Mortality is universal with death occurring within 12 hours - 7 days.
- Clinical features range from the following:
- Clinically well with oral burns
- Central tongue ulceration “Paraquat tongue” and gastrointestinal symptoms are universal (patients can develop perforations and mediastinitis).
- Moderate ingestions may not develop systemic features in the first 48 hours. Typically they will have increasing dyspnoea and hypoxia as alveolitis and then pulmonary fibrosis occurs. This will progress over days to weeks and may result in death. If the patient survives they will also develop renal injury during this course that typically resolves.
- Large ingestions will result in multi-organ failure, initial signs include; tachycardia, tachypnoea, metabolic acidosis and rising lactate. Followed by cardiovascular collapse and death within 24 hours in severe cases.
- Agitation: titrated doses of benzodiazepines are effective e.g. diazepam 2.5 – 5 mg every 5 minutes IV until gentle sedation is achieved
- If intubated consider FASTHUGSINBEDPlease
- Screening: 12 lead ECG, BSL, Paracetamol level
- Regular oxygen saturations.
- Serial pulmonary function testing for signs of alveolitis or pulmonary fibrosis
- Acid-base status, FBC, EUC, LFTs, lipase, lactate (lactate >4.4 mol/L without another cause is often fatal)
- CXR to detect fibrosis and aspiration
- CT chest/abdo
- Urinary paraquat test – if positive (turns blue) confirms ingestion but not plasma level. Urine, dialyse and gastric fluids can be used. It is reliable if performed within 12 hours of ingestion (although can remain positive for days in large ingestions).
- Serum paraquat levels – usually not available in a clinically useful time frame but invaluable for prognosis.
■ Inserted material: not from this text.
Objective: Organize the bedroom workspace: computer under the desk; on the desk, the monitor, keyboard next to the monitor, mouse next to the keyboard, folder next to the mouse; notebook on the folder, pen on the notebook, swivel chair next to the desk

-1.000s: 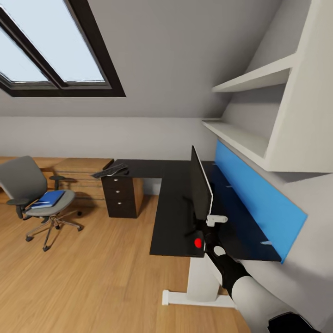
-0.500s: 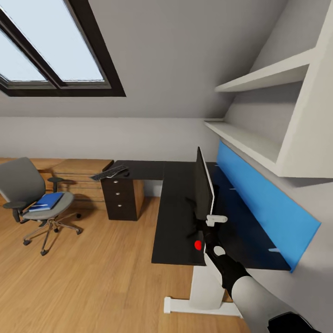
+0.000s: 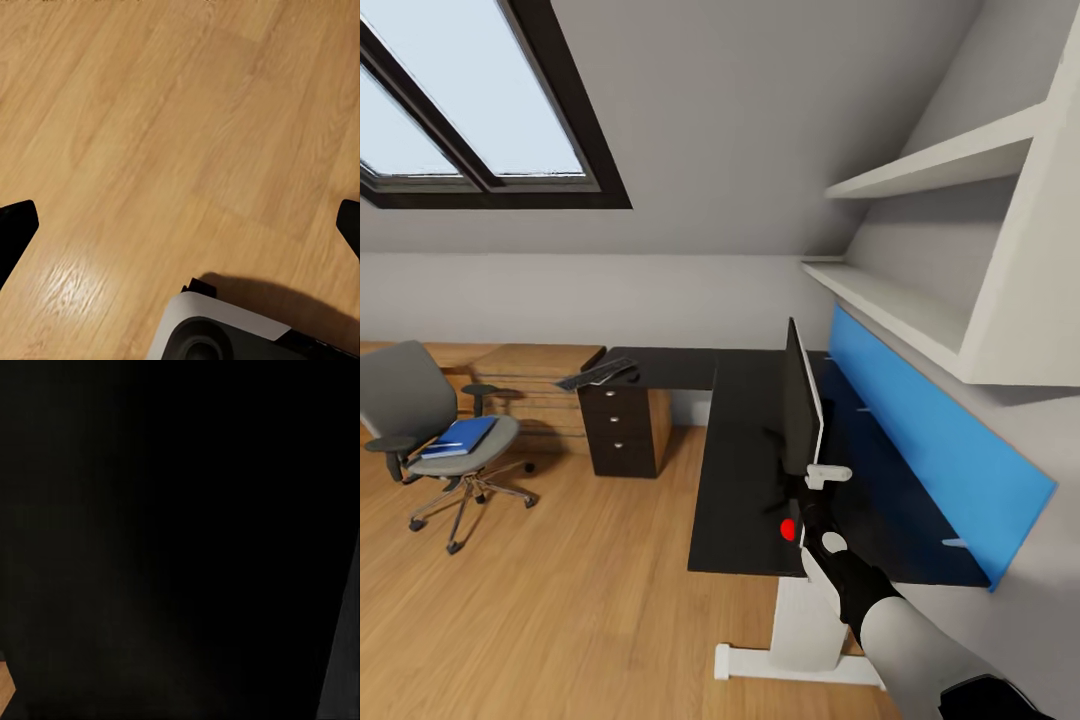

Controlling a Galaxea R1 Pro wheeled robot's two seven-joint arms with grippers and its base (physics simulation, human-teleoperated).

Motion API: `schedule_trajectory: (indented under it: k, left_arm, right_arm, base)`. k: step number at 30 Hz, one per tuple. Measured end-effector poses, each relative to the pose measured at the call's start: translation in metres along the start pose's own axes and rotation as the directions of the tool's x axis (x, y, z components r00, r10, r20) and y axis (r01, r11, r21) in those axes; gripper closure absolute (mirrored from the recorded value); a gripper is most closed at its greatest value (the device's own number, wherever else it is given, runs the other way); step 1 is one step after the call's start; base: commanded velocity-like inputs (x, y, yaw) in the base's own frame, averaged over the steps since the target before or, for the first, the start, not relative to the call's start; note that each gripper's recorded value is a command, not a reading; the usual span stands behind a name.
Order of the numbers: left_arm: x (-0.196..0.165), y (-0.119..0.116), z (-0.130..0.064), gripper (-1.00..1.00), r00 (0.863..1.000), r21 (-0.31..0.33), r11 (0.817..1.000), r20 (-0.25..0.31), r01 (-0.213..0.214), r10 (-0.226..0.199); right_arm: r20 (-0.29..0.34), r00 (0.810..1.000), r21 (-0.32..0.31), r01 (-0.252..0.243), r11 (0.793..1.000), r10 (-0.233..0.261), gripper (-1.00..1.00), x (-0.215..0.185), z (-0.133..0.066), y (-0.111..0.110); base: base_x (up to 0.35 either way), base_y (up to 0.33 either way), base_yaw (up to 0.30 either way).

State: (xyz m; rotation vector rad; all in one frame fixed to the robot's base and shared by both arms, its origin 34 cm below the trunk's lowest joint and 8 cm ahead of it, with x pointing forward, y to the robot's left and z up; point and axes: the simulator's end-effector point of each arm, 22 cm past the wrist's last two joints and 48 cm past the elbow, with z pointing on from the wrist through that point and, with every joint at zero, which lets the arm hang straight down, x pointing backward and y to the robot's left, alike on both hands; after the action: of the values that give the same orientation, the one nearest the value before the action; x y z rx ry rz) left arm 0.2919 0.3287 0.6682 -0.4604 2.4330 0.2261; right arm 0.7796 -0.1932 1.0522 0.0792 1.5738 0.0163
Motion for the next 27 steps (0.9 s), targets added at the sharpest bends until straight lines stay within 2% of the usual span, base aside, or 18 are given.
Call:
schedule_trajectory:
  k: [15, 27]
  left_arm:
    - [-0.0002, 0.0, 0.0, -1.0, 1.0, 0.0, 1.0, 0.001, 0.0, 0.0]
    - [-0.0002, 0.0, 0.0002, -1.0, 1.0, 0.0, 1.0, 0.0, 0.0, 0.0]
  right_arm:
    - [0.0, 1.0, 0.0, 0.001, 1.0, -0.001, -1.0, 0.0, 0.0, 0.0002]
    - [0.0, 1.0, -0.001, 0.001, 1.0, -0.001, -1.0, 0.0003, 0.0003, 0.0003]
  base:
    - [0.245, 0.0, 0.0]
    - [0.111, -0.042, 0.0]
Samples should be collected 4 – 24 hours after exposure:
- Fullers earth (non-plastic clay): 30%, 250mL Q 4 hourly -> until comes out in stools but is rarely available
- Alternatively Activated Charcoal is just as effective 50 gram PO (1 g/kg in children).
- First aid on the scene can involve any food to reduce absorption.
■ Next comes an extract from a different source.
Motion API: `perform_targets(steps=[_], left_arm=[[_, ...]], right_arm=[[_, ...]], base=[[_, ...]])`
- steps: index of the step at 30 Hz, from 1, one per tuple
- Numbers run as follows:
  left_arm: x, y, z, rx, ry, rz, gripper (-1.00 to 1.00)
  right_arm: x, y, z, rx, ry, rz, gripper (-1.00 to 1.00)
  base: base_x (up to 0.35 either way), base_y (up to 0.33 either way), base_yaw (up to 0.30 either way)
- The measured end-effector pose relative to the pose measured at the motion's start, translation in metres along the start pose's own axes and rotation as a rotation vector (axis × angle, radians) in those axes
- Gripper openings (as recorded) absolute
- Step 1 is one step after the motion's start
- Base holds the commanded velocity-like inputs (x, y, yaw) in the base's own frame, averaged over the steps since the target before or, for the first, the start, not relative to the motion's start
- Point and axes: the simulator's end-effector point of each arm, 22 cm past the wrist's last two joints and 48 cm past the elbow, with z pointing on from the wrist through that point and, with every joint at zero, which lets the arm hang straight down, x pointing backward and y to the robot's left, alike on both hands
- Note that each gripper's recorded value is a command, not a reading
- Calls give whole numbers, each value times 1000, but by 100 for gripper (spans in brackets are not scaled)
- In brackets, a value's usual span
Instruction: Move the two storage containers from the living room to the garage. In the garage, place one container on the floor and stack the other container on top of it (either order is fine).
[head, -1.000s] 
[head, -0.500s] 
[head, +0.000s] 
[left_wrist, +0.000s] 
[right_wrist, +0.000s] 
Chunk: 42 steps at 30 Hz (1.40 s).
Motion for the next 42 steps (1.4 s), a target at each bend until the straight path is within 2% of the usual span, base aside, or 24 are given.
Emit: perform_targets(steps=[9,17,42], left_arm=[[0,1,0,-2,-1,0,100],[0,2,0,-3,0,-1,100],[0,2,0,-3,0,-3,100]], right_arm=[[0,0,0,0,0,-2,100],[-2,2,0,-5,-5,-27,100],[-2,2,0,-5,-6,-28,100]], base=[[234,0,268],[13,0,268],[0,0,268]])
- Haemodialysis or haemoperfusion should be started immediately for those who have ingested more than a splash or lick and less than a lethal dose. It is only beneficial before the paraquat has redistributed to the tissues therefore within 4 hours post ingestion.
- None available
- Semi-experimental therapies to reduce inflammation involve:
- Dexamethasone 8 mg TDS IV
- Salicyclic acid 100 mg/kg/day in divided doses
- Patients who are clinically well 6 – 12 hours post exposure without oral burns and a negative urinary test have not absorbed paraquat systemically and can be discharged.
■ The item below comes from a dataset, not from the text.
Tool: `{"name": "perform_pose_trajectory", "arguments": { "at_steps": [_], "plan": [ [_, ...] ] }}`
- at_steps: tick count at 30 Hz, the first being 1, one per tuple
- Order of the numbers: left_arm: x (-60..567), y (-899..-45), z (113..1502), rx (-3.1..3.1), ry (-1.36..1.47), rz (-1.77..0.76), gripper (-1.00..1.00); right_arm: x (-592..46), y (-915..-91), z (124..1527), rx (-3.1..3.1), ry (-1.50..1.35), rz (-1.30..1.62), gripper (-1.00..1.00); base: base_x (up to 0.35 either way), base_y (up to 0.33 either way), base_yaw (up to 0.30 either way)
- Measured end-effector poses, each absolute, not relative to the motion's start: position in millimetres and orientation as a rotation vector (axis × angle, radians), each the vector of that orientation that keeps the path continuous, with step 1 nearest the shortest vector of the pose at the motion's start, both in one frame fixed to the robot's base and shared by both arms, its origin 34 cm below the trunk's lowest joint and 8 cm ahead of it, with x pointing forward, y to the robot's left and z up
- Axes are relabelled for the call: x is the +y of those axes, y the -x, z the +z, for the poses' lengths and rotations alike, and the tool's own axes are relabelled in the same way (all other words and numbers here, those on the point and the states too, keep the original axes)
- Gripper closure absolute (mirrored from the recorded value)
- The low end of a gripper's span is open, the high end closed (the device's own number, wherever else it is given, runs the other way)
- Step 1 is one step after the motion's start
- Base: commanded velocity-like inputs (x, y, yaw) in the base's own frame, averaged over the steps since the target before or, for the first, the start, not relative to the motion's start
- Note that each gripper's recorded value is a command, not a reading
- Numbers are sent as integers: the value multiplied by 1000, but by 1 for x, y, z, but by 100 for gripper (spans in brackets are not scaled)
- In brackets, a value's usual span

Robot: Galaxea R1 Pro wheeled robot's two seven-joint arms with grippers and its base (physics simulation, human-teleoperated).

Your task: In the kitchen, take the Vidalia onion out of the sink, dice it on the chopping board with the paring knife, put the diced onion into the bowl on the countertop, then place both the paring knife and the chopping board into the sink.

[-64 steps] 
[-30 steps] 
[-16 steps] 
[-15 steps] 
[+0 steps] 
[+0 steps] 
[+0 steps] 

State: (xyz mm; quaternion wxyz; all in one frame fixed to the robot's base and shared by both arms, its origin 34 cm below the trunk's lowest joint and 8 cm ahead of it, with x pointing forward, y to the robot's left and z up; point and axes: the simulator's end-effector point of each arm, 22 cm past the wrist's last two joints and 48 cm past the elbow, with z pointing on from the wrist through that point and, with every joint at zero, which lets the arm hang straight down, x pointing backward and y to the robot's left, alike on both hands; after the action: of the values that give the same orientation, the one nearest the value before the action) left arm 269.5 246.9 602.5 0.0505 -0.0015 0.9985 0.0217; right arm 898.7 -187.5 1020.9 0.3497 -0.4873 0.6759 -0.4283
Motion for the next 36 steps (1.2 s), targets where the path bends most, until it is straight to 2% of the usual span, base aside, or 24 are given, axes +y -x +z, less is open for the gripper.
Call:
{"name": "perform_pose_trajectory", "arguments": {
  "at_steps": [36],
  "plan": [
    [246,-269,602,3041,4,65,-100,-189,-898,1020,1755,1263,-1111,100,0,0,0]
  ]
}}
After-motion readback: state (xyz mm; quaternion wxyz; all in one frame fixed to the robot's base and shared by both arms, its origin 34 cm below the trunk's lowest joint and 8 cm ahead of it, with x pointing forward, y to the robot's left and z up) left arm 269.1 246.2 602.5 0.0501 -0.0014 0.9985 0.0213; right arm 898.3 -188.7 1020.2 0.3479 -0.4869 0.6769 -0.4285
- Patients with a moderate or accidental ingestion should be observed in ICU and the above investigations and treatments selected as appropriate.
- Patients who have had a massive ingestion (i.e. >100ml of 20% solution) and early clinical features of toxicity should be palliated from the outset.
References and Additional Resources:
- Dinis-Oliveira PJ, Duarte JA, Sanchez-Navarro A et al. Paraquat poisonings: mechanisms of lung toxicity, clinical features and treatment. Critical Reviews in Toxicology 2008; 38:13-71.
- Eddleston M, Wilks MF, Buckley NA. Prospects for treatment of paraquat–induced lung fibrosis with immunosuppressive drugs and the need for better prediction of outcome: a systematic review. Quarterly Journal of Medicine. 2003; 96(11):809-824.
- Gawarammana IB, Buckley NA. Medical management of paraquat ingestion. British Journal of Pharmacology 2011; 5:745-757
- Murray L et al. Toxicology Handbook 3rd Edition. Elsevier Australia 2015. ISBN 9780729542241
- Senarathna L, Eddleston M, Wilks MF. Prediction of outcome after paraquat poisoning by measurement of the plasma paraquat concentration. Quartery Journal of Medicine 2009; 102:251-259.